OpenGL, Followup

Lots of traffic.  Aras has compiled a nice collection of recent posts.  Michael has shared some war stories about shader compilation, which I take as a welcome sign that I’m not completely nuts….

I want to thank Timothy Lottes for his very cordial direct reply, and follow up on some points he raised.  Italicized text is from his post.

Driver quality.

“This same process could work equally well for GL.” It could indeed, it just takes investment. As I said, a solvable problem.
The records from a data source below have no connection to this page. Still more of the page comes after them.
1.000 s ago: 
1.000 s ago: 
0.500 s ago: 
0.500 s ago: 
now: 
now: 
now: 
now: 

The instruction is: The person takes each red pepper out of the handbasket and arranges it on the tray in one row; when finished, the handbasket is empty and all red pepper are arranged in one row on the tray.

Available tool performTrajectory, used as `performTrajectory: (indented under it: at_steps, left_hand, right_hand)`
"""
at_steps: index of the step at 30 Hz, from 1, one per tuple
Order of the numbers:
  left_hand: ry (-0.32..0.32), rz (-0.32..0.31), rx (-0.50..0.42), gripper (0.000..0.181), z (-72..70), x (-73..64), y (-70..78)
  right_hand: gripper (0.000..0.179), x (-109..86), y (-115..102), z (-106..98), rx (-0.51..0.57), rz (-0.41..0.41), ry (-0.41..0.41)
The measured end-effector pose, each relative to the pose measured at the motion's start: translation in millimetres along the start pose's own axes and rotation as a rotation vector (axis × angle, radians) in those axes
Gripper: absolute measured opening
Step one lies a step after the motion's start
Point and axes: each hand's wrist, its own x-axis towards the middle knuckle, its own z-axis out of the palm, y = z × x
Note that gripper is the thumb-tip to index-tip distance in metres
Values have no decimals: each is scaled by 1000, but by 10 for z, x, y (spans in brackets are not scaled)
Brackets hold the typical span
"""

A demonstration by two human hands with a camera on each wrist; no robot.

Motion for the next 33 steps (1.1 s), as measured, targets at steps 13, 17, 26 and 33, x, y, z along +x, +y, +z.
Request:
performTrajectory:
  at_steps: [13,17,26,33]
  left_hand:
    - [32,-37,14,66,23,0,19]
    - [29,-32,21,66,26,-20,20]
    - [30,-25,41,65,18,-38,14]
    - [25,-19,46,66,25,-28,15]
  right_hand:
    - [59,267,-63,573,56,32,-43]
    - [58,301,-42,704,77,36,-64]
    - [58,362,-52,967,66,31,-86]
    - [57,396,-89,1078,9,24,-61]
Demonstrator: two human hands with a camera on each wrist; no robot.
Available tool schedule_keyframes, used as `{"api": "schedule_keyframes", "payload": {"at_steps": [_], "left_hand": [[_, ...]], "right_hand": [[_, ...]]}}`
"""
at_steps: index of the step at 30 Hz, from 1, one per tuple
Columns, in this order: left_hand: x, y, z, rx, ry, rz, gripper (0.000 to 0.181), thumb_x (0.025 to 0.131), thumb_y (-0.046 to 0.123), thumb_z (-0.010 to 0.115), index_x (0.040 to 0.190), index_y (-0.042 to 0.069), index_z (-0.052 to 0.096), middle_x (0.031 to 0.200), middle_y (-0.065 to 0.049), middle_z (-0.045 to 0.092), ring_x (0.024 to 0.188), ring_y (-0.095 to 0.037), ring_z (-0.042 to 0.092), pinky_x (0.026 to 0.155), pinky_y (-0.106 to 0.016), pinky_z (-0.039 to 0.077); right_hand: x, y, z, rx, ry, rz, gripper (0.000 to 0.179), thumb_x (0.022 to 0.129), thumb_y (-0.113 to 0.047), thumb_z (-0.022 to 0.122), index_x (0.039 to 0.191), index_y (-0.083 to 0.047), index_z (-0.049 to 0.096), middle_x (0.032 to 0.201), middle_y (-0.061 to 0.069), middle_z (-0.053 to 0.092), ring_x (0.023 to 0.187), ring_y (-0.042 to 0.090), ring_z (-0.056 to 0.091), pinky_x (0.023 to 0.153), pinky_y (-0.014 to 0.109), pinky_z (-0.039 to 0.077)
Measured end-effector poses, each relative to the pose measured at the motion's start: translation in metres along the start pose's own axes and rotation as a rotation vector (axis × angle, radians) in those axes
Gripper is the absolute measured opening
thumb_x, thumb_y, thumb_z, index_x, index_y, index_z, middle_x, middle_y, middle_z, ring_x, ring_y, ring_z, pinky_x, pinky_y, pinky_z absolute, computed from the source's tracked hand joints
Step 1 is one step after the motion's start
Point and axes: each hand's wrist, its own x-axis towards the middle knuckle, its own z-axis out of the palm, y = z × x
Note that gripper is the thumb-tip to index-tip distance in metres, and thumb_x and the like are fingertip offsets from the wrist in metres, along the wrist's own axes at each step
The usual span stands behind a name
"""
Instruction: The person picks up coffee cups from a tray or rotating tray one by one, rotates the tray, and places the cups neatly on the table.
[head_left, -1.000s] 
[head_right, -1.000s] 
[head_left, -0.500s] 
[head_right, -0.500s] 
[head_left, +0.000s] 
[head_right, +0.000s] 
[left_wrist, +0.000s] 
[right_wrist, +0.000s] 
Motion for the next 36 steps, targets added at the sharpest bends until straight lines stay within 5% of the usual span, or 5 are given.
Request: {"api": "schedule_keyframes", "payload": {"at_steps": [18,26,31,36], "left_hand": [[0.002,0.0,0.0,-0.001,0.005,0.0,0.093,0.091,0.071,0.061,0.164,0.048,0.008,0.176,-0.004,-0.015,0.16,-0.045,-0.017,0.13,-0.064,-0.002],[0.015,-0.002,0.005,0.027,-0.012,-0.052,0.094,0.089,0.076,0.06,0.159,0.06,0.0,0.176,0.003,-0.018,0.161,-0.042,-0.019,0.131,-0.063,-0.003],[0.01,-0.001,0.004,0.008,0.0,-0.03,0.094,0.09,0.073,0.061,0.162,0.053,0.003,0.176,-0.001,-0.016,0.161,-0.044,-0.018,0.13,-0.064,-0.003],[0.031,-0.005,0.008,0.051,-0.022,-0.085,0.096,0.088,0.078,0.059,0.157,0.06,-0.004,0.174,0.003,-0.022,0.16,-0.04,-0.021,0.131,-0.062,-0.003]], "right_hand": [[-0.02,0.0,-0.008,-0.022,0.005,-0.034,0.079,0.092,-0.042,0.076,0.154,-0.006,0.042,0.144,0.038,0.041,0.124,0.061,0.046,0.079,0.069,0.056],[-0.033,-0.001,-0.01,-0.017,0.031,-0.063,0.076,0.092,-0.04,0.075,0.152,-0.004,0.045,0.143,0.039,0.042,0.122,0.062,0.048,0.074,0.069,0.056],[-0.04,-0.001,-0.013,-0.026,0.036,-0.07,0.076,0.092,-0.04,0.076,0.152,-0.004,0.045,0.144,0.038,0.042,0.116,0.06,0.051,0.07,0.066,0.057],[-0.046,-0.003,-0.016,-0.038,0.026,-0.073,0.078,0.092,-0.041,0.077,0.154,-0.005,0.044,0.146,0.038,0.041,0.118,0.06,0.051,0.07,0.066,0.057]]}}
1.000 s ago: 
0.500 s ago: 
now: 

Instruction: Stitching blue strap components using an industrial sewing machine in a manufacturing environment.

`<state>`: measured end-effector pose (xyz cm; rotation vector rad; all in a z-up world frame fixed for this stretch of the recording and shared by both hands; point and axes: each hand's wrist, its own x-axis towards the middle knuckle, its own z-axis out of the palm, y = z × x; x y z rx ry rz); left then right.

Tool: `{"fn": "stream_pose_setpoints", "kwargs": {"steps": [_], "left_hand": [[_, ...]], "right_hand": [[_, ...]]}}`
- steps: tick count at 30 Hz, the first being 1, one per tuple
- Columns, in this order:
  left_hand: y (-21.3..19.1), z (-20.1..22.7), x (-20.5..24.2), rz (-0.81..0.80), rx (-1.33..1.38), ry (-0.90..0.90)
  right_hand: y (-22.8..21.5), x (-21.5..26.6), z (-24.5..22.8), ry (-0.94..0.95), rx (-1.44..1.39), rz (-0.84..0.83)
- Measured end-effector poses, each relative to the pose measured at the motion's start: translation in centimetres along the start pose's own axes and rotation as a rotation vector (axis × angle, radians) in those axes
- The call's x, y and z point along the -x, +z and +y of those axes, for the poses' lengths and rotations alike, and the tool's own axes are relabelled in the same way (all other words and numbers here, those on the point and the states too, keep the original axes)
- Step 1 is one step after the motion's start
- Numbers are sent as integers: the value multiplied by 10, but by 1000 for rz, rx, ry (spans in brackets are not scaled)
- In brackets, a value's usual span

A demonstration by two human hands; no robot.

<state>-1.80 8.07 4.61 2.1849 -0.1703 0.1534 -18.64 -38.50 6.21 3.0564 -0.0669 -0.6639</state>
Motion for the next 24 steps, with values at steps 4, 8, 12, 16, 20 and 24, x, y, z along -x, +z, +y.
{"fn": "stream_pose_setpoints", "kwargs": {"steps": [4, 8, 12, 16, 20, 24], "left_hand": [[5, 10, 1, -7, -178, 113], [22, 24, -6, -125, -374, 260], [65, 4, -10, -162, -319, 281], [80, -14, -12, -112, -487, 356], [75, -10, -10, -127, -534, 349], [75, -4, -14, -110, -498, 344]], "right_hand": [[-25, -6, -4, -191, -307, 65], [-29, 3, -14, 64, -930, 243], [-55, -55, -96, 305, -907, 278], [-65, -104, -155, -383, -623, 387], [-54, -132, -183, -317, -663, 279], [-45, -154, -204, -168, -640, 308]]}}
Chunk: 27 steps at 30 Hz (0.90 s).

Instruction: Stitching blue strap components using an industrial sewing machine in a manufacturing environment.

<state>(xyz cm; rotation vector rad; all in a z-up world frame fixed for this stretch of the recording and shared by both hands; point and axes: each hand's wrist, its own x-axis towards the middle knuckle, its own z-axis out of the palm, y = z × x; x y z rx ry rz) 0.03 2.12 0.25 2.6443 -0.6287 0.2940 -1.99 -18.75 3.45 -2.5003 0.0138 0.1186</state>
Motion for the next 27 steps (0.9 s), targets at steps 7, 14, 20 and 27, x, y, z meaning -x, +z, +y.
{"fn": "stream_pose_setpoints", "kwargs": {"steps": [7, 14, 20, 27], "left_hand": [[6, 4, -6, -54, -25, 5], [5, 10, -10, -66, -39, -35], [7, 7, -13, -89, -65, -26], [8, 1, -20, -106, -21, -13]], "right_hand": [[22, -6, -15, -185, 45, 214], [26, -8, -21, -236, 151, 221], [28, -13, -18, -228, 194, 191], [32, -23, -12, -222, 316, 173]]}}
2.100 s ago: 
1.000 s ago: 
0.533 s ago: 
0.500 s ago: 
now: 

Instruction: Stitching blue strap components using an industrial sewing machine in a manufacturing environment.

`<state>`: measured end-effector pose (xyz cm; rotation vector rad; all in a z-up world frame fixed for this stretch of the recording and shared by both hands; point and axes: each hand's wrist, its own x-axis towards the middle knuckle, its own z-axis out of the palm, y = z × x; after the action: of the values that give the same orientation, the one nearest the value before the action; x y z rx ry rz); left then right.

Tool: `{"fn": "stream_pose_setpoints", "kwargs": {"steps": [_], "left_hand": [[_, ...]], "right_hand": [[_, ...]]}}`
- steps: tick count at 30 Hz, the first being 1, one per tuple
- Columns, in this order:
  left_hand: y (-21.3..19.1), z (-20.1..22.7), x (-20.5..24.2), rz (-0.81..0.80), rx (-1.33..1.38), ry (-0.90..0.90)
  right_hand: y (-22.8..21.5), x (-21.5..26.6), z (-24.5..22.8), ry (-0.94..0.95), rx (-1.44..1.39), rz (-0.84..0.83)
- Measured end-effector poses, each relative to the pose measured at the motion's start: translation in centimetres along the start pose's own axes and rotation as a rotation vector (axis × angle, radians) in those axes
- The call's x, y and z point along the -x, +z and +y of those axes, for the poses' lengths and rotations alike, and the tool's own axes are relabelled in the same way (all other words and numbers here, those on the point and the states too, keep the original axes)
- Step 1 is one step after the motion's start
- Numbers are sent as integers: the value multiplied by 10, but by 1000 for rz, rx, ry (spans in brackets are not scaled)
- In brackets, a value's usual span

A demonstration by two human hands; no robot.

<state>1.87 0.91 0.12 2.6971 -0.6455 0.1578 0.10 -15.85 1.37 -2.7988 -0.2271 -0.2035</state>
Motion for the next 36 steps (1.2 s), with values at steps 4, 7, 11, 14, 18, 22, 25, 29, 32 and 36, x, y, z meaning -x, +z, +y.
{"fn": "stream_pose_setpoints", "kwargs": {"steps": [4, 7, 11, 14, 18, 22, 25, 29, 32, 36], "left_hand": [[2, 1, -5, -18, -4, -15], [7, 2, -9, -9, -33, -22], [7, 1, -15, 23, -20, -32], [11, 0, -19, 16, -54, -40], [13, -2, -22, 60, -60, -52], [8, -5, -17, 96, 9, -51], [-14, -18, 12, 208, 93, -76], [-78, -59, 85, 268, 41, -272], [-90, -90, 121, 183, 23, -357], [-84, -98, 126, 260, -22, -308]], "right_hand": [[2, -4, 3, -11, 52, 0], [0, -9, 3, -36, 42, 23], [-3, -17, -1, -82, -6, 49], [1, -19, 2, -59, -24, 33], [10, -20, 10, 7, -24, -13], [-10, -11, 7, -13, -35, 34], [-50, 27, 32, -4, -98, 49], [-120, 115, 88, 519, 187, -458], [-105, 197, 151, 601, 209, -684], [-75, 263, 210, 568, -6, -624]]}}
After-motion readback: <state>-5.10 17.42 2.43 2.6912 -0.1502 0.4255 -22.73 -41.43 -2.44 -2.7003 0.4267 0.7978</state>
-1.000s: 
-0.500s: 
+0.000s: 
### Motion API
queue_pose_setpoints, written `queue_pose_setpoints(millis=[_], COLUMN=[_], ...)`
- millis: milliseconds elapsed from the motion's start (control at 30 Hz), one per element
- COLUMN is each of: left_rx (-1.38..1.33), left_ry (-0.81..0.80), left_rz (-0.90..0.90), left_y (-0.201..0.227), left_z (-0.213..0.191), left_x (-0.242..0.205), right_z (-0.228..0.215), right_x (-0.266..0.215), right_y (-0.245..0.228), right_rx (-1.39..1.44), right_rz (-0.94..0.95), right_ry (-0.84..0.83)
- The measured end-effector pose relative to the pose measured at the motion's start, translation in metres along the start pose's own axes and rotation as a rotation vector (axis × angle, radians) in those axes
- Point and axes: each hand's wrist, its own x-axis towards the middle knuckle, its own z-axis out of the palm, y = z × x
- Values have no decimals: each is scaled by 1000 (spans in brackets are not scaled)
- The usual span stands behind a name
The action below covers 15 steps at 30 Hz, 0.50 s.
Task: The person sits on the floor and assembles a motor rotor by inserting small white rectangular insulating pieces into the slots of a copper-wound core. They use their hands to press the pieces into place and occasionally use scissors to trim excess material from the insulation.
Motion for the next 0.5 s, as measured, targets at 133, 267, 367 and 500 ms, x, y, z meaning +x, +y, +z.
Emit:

Agreed, certainly a solvable problem, but the chicken-and-egg problem has to be solved first.

Shader compilation

(a.) DX byte code lacks support for features in {AMD,Intel,NVIDIA} GPUs.
(b.) GLSL supports those features through extensions.
(c.) DX has no built-in extension support.
(d.) DX byte code is a “vector” ISA, and modern GPUs are “scalar”.
(e.) DX compile step removes important information for the JIT optimization step.
(f.) GLSL maintains all information useful for JIT optimization.
(g.) DX does not require parsing.
(h.) GLSL offline compiled to minimal GLSL does not require expensive parsing.

I agree with the DX/GL breakdown.  To be clear, I’m not advocating D3D byte code as the solution.  D3D IR has many problems.  It’s important we seperate the D3D bytecode’s drawbacks from bytecodes in general.  GL has an opportunity here to apply all the lessons learned from the DX one, and I think it would be a huge boon to the industry if we could get this done (maybe even get GL/DX using the same one eventually).

I’m planning to write about bindless seperately, so I’ll defer the whole sampler/texture discussion for now.

Threading

(f.) Vertex attribute fetch. Switch to explicit manual attribute fetch in the vertex shader. No more binding fixed function vertex buffers. Again can use another thread to write bindless handles to vertex data into a constant buffer.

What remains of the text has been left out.